CI/CD tools allow the creation of custom workflows that can include steps to initialize, plan, apply, and destroy infrastructure managed by IaC tools.

name: Terraform CI/CD

on:
  push:
    branches:
      - main
      - develop
  pull_request:
    branches:
      - main
      - develop

jobs:
  terraform:
    name: Terraform
    runs-on: ubuntu-latest

    # Environment variables can be set here
    env:
      AWS_ACCESS_KEY_ID: ${{ secrets.AWS_ACCESS_KEY_ID }}
      AWS_SECRET_ACCESS_KEY: ${{ secrets.AWS_SECRET_ACCESS_KEY }}
      TF_VAR_instance_size: "t2.micro"
      TF_VAR_region: "us-west-1"

    steps:
      - name: Checkout code
        uses: actions/checkout@v2

      - name: Setup Terraform
        uses: hashicorp/setup-terraform@v1
        with:
          terraform_version: "1.0.0"

      - name: Terraform Init
        id: init
        run: terraform init

      - name: Terraform Plan
        id: plan
        run: terraform plan -out=tfplan

      - name: Terraform Apply
        if: github.ref == 'refs/heads/main' && github.event_name == 'push'
        run: terraform apply -auto-approve tfplan

      - name: Terraform Destroy
        if: github.event_name == 'delete'
        run: terraform destroy -auto-approve

      # Manual approval step before applying changes on production
      - name: Wait for manual approval
        if: github.ref == 'refs/heads/main'
        uses: softprops/turnstyle@v1
        with:
          poll-interval-seconds: 10
        env:
          GITHUB_TOKEN: ${{ secrets.GITHUB_TOKEN }}

You can configure these workflows to trigger based on specific conditions such as branch pushes, pull requests, or manual approvals, ensuring that infrastructure changes are integrated into the software development lifecycle in a controlled and traceable manner.

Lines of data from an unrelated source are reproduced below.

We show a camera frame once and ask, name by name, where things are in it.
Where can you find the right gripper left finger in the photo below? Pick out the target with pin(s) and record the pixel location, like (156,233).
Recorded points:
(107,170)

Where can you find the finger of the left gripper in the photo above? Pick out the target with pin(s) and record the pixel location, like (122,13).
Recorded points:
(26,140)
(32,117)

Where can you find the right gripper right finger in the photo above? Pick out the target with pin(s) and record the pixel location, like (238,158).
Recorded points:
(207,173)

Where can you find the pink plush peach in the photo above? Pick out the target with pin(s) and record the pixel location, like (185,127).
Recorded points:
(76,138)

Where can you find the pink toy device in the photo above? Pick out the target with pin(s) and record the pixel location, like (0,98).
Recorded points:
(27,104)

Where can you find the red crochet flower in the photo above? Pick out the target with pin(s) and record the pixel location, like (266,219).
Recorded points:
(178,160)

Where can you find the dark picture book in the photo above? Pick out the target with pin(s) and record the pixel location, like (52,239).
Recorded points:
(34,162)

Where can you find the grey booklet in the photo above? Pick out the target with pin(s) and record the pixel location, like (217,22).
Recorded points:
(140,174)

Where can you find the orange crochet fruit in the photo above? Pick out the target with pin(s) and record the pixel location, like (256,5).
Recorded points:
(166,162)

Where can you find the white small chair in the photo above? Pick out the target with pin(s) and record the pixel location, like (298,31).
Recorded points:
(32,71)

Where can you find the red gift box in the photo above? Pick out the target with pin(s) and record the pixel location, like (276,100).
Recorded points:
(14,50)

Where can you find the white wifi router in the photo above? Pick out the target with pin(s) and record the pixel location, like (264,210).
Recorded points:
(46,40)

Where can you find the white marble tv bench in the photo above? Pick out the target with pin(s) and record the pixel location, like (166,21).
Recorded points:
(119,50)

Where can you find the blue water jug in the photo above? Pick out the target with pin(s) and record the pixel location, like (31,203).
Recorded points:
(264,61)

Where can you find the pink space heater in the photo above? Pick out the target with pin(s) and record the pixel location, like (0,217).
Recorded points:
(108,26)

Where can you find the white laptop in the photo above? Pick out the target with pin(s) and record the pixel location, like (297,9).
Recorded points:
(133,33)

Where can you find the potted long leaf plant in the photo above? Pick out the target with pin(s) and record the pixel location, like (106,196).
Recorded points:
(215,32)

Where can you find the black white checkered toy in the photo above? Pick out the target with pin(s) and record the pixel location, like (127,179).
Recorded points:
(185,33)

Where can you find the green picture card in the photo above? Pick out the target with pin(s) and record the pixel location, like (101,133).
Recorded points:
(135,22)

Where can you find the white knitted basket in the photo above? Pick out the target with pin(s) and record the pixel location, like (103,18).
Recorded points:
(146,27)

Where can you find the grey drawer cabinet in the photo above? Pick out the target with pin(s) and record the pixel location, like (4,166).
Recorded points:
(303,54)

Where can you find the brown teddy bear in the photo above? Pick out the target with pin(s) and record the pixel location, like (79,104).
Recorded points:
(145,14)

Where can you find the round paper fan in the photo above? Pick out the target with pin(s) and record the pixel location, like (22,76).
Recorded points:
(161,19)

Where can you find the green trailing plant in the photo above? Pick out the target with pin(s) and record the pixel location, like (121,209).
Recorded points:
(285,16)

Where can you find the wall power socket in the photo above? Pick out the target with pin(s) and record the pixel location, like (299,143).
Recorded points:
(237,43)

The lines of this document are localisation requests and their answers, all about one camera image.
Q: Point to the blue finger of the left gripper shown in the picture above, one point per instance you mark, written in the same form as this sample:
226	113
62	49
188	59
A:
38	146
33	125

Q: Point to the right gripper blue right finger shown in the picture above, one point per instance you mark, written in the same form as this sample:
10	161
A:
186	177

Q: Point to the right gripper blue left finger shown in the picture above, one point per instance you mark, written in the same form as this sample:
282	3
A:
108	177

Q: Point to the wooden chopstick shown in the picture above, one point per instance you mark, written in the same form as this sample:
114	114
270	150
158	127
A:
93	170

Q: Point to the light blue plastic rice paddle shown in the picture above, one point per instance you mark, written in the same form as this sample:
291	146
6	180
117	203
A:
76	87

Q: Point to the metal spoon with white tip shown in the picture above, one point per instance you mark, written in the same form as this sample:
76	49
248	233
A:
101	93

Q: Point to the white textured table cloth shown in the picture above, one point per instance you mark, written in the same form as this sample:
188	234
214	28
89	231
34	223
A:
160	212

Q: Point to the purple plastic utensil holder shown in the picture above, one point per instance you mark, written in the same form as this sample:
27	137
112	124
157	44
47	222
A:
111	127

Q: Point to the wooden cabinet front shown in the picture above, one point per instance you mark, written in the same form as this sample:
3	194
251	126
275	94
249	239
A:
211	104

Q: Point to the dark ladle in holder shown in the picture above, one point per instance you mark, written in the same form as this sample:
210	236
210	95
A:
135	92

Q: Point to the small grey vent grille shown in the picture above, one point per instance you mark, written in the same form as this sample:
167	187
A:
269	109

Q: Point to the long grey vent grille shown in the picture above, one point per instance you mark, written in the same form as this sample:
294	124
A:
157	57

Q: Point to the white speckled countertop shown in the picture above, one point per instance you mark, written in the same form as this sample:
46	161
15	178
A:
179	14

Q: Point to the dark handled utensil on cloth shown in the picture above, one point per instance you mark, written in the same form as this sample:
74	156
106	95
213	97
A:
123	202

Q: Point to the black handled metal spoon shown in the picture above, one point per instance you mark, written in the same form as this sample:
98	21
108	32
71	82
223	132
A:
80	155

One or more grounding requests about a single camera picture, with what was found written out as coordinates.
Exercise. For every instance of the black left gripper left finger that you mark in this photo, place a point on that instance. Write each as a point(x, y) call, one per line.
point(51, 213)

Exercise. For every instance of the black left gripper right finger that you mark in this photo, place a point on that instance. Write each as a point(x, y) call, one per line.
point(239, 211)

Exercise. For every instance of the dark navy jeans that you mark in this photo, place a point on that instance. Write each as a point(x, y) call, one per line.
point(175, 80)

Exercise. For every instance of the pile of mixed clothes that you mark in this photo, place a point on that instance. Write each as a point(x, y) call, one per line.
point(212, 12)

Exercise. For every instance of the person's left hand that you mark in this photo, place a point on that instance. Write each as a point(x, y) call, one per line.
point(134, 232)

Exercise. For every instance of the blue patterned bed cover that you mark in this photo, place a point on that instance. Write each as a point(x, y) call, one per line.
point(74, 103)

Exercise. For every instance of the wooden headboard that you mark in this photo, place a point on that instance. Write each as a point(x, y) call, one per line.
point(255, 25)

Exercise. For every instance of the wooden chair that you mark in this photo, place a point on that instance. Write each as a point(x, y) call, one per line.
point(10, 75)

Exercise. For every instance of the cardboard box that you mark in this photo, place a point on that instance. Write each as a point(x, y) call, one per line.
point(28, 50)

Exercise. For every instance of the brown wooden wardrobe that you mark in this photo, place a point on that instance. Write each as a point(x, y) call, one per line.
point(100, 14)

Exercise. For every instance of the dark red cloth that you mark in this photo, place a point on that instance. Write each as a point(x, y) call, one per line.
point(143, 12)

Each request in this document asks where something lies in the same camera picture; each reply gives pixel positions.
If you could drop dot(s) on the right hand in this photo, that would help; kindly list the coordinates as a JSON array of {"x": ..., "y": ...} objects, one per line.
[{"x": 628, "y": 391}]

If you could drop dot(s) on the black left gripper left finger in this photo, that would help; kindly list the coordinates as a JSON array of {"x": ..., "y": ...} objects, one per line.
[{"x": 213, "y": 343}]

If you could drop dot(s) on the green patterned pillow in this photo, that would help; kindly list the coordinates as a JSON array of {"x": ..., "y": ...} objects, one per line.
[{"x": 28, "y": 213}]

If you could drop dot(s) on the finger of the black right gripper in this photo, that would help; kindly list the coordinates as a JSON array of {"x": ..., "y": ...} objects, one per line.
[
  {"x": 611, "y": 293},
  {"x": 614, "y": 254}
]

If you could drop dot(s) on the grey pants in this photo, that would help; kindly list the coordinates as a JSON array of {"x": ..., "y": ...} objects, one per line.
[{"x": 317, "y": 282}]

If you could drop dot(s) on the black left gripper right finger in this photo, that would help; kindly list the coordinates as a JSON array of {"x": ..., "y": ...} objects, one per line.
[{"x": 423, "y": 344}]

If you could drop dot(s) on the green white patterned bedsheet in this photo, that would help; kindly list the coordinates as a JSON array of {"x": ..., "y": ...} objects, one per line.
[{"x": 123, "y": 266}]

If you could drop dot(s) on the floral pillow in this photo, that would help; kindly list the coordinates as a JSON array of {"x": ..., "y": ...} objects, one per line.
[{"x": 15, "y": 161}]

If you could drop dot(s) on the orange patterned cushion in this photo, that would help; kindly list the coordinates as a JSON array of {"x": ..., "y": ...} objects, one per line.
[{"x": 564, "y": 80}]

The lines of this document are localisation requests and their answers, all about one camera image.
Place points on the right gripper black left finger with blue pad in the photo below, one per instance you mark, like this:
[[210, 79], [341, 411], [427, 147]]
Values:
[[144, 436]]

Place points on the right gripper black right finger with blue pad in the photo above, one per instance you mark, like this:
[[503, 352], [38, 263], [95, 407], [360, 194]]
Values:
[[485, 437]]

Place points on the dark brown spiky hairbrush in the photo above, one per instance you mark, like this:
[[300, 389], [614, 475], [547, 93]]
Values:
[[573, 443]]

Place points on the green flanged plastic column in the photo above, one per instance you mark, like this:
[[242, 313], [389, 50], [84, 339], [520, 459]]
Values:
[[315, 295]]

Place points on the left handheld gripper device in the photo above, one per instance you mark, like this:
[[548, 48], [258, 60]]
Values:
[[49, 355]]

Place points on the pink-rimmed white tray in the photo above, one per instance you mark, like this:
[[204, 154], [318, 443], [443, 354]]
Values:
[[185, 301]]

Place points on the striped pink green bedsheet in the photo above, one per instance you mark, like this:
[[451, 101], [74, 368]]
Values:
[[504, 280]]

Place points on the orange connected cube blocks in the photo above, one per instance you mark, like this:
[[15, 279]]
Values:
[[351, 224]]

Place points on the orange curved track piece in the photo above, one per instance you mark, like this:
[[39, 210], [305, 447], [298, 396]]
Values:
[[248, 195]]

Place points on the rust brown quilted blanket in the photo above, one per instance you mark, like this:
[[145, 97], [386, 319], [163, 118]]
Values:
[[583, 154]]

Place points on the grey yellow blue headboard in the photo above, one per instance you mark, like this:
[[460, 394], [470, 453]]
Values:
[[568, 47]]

GitHub Actions provide a powerful platform to implement CI/CD pipelines directly within your GitHub repositories. When paired with IaC tools like Terraform and Pulumi, actions automate the provisioning and management of infrastructure alongside application code, making it an ideal reference setup for CI/CD workflows.

GitLab has similar functionality, and there are other popular CI/CD workflow technologies, including Jenkins, Spinnaker, ArgoCD, and CircleCI. The concepts in this blog apply to any CI/CD tool.

Terraform

As we showed above, CI/CD tools can be paired with Terraform to manage infrastructure.

A typical workflow might include steps to initialize the Terraform configuration, create an execution plan, apply the plan to provision resources and provide feedback on the deployment process. You can find more about Pinecone's Terraform provider at https://docs.pinecone.io/integrations/terraform.

Pulumi

Pulumi takes a different approach by using general-purpose programming languages like JavaScript, Python, or Go to define infrastructure:

import * as pulumi from "@pulumi/pulumi";
import * as aws from "@pulumi/aws";

// Load environment variables
const instanceSize = process.env.INSTANCE_SIZE || "t2.micro";
const region = process.env.AWS_REGION || "us-west-1";

// Set the AWS region
const provider = new aws.Provider("aws-provider", {
    region: region,
});

// Create an AWS instance
const instance = new aws.ec2.Instance("web-server", {
    instanceType: instanceSize,
    ami: "ami-0c55b159cbfafe1f0",
}, { provider: provider });

export const instanceId = instance.id;
export const instanceRegion = provider.region;

CI/CD tools can run Pulumi scripts to deploy infrastructure and then handle application code deployment. Pulumi supports:

  • Steps for previewing changes.
  • Updating resources.
  • Running integration tests to ensure deployments meet the desired state as defined in the code.